Now, in your example you are doing:
$a = array_pop(explode("&","a&b"));
to get the last element from the explode. The issue with array_pop()
and other similar functions is that they do 2 things. They modify the
array (by removing the last element) and they return something (the
removed element in this case). When you pass in the result of explode()
you are passing in something that doesn't have any permanent storage
associated with it. Internally in PHP this is known as a temp var. You
can't make a reference to a temp var. In our simpler example it is like
trying to do &3 which doesn't make any sense. So in this case
array_pop() has no place to store the modification. Your code happens
to not care about that and only cares about the returned value.
The real question here is whether we should silently ignore cases where
such an argument modification is thrown away. In the case of
array_pop() it may make sense. But how about this:
sort(explode("&","a&b"));
sort() has just one purpose. That is to sort the passed array in place.

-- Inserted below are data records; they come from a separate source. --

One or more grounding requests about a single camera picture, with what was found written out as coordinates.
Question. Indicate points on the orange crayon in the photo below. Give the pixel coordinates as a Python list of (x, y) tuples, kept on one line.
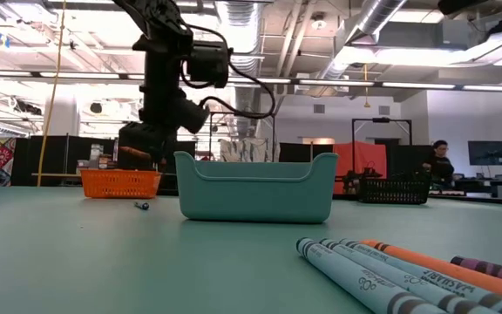
[(133, 152), (473, 275)]

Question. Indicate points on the purple crayon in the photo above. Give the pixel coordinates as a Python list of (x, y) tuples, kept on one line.
[(495, 271)]

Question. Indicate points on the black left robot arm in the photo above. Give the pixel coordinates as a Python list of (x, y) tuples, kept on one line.
[(161, 78)]

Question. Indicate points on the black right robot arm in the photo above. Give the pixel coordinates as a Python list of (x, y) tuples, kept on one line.
[(460, 5)]

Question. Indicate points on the large black monitor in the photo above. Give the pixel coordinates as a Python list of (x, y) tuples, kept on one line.
[(129, 166)]

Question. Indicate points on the orange plastic basket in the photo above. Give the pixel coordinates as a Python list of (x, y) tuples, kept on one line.
[(120, 183)]

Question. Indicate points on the stacked small boxes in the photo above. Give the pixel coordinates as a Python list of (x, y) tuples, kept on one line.
[(96, 152)]

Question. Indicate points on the black round ceiling fixture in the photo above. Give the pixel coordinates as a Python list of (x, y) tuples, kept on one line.
[(96, 108)]

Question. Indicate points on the black partition panel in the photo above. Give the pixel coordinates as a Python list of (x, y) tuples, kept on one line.
[(294, 152), (410, 157), (72, 157)]

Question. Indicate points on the white patterned cloth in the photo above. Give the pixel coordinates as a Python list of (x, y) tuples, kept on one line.
[(246, 150)]

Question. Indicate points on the clear centre tray with screws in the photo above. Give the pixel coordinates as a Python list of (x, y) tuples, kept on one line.
[(255, 196)]

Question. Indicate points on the white ceiling sensor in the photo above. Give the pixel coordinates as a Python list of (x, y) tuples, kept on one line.
[(319, 22)]

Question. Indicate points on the red cloth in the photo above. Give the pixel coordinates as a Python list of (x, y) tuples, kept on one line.
[(355, 157)]

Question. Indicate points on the black plastic basket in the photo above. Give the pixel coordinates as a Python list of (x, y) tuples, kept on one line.
[(392, 192)]

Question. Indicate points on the person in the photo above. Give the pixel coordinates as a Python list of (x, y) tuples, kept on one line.
[(440, 168)]

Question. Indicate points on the office desk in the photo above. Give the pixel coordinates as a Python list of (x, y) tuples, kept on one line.
[(477, 183)]

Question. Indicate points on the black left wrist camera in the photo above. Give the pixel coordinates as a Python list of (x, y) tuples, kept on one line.
[(194, 115)]

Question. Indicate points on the black frame stand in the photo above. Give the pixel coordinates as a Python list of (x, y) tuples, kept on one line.
[(211, 131), (381, 119)]

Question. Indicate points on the ribbed silver air duct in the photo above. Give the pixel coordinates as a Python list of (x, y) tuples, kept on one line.
[(242, 26), (381, 13)]

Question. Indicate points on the wall air vent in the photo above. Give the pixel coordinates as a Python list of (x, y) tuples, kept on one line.
[(319, 109), (384, 110)]

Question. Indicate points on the white rectangular air duct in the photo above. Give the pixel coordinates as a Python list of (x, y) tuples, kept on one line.
[(451, 35)]

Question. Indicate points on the wall monitor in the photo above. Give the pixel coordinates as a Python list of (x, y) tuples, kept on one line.
[(488, 152)]

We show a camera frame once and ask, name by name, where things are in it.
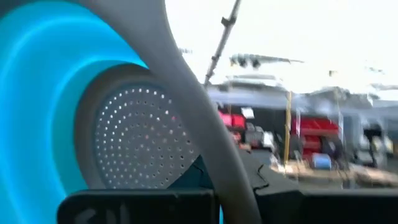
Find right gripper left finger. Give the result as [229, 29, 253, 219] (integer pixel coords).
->
[57, 155, 220, 224]

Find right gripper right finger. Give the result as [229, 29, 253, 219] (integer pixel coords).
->
[253, 164, 398, 224]

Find blue collapsible colander grey rim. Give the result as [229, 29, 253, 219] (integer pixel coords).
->
[0, 0, 264, 224]

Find blue tape roll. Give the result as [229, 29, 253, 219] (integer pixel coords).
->
[312, 152, 333, 170]

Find red storage bin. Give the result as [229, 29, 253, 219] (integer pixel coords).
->
[217, 110, 247, 130]
[291, 117, 340, 156]

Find grey metal pole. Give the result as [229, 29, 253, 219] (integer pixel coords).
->
[203, 0, 243, 88]

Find yellow post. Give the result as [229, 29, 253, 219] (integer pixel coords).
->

The above line of code is a really slow line of code that does
absolutely nothing because we are passing in something that goes out of
scope as soon as the call is done. This line of code in a PHP program
is an obvious bug. Now, if we change this to:
sort($a=explode("&","a&b"));
then it suddenly makes sense. This is equivalent to writing:
$a = explode("&","a&b"));
sort($a);
and the result is that we have a sorted array in $a after this.
So the idea here is that PHP should be able to detect these sorts of
obvious errors. In the array_pop() case it is not as black and white as
the sort() case because of the dual-purpose nature of array_pop(). You
could make a case for silently ignoring the array modification in
array_pop().
My personal feeling on this is that we should throw an E_NOTICE on these
and let the code continue on. Often there is a more efficient way to do
some of these things simply because you are calling something that does
more than you need and ignoring some of what the function does and other
times, like with the sort() example, this is actually a real bug in your
code.
If it wasn't for the memory corruption associated with this, we wouldn't
have touched it in PHP 4 at all. But since it caused weird and
wonderful crashes in complex PHP 4 code we didn't really have the option
to ignore it. So what we do now is to demote impossible references to
non-references and throw an E_NOTICE. In PHP 5 this ended up being a
fatal error which is something we have been discussing over the past
week. In its current state having this as a fatal error is incorrect
and something we will fix. We need to either make it an E_NOTICE or
there has been talk about coming up with a smarter way of handling these
impossible reference cases, but it is pretty tricky.
We don't always get things right on the first try. Expect to see some
tweaks to the current implementation to make it more compatible with
existing code over the next couple of weeks.